- Cinco indígenas morreram após naufrágio no Rio Xingu, em Altamira.
- Um adolescente de 14 anos continua desaparecido após o acidente.
- Buscas contam com a participação da Marinha do Brasil e outras equipes de resgate.
- A operação é coordenada pela Capitania dos Portos da Amazônia Oriental.
Cinco indígenas morreram após o naufrágio de uma embarcação no Rio Xingu, em Altamira, no sudoeste do Pará. O acidente ocorreu na última quarta-feira (10), e um adolescente de 14 anos continua desaparecido. As vítimas pertenciam aos povos Kayapó e Xikrin, segundo informações divulgadas pela Coordenação das Organizações Indígenas da Amazônia Brasileira.
De acordo com a Coiab, a embarcação do tipo voadeira transportava indígenas da Terra Indígena Kararaô, incluindo homens, mulheres e crianças. As voadeiras são pequenas embarcações de alumínio amplamente utilizadas na Amazônia como principal meio de transporte entre comunidades e municípios da região.

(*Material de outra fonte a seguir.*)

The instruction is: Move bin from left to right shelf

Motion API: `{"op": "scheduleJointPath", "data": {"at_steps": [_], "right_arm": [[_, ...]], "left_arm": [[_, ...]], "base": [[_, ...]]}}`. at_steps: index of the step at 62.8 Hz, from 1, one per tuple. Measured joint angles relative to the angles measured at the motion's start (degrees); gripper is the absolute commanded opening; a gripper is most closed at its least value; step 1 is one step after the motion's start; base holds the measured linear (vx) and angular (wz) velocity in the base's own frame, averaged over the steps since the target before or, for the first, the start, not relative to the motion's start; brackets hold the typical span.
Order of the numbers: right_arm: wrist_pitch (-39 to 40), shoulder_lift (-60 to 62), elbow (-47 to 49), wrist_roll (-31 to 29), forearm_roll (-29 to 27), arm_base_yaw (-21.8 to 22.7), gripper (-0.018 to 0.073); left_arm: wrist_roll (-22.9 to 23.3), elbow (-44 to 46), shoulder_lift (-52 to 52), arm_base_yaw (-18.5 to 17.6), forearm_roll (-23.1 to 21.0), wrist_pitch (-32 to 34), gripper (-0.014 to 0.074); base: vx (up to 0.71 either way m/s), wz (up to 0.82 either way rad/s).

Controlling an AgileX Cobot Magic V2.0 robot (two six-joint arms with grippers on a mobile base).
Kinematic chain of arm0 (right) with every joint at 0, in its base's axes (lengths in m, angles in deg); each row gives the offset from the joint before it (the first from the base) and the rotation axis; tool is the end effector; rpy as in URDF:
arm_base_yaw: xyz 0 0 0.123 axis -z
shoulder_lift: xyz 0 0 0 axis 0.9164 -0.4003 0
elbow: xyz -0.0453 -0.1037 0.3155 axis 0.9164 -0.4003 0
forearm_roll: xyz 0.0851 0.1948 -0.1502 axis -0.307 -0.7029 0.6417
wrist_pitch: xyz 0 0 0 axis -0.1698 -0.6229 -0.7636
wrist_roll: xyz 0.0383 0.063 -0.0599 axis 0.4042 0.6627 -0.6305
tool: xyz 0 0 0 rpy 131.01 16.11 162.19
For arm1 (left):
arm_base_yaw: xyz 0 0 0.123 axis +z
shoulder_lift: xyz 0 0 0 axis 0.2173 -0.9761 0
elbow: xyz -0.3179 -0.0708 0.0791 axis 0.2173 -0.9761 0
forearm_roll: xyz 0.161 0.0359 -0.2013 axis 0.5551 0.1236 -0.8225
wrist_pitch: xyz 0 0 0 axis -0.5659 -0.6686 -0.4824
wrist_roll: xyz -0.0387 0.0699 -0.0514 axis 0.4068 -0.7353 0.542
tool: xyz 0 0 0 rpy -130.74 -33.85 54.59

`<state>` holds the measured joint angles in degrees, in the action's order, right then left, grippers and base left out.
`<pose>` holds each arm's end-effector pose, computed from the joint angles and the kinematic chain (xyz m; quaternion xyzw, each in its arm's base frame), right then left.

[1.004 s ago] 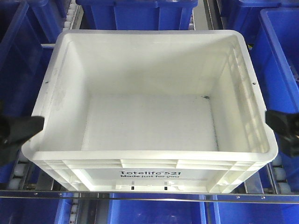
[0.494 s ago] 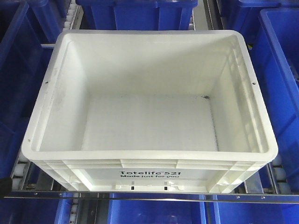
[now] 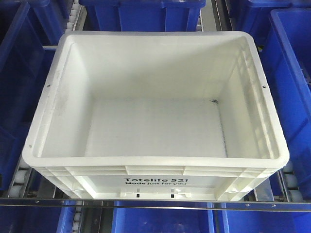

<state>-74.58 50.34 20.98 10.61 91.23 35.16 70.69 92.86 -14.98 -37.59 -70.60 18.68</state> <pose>-0.0198 -0.0239 0.3336 -0.2360 0.8622 0.0644 0.4436 0.0095 -0.0227 0.3557 0.2674 0.8214 -0.1605 0.4776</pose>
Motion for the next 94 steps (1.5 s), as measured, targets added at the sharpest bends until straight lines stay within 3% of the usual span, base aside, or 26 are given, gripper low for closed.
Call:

Buscas continuam por adolescente desaparecido
Até este domingo (14), equipes de resgate localizaram os corpos de cinco vítimas. As buscas seguem para encontrar o adolescente identificado como Beptoti, de 14 anos, que permanece desaparecido. A Coiab manifestou solidariedade às famílias atingidas pela tragédia e afirmou acompanhar com preocupação os desdobramentos da ocorrência.
Os trabalhos de busca contam com a participação da Marinha do Brasil, do Corpo de Bombeiros Militar do Pará, da Fundação Nacional dos Povos Indígenas, do Exército Brasileiro e da Norte Energia. A operação é coordenada pela Capitania dos Portos da Amazônia Oriental, responsável pelas ações de busca e salvamento na região.
Equipamento de alta tecnologia reforçará buscas
A Marinha informou que uma equipe especializada do Centro de Hidrografia do Norte, sediado em Belém, será enviada para reforçar os trabalhos. Os militares utilizarão um equipamento de varredura subaquática de alta precisão, conhecido como sidescan, capaz de ampliar significativamente a capacidade de localização de pessoas e objetos submersos.
As circunstâncias do naufrágio ainda estão sendo apuradas pelas autoridades competentes. Enquanto isso, familiares e comunidades indígenas da região aguardam o resultado das buscas pelo adolescente desaparecido.
A tragédia mobilizou lideranças indígenas e órgãos públicos, que seguem prestando apoio às famílias das vítimas.